Stored dataset items:
#####

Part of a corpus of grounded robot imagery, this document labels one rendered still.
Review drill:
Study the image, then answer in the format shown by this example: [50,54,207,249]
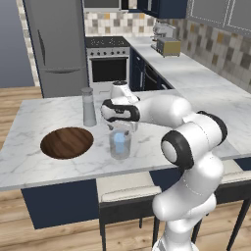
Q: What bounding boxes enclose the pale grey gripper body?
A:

#####

Prompt>
Every entry above should be returned exactly, with no images included.

Written solution>
Part of a corpus of grounded robot imagery, this document labels one rendered still.
Review drill:
Study the image, then answer in the format shown by this example: [50,54,207,249]
Q: What bounding boxes enclose the pale grey gripper body?
A:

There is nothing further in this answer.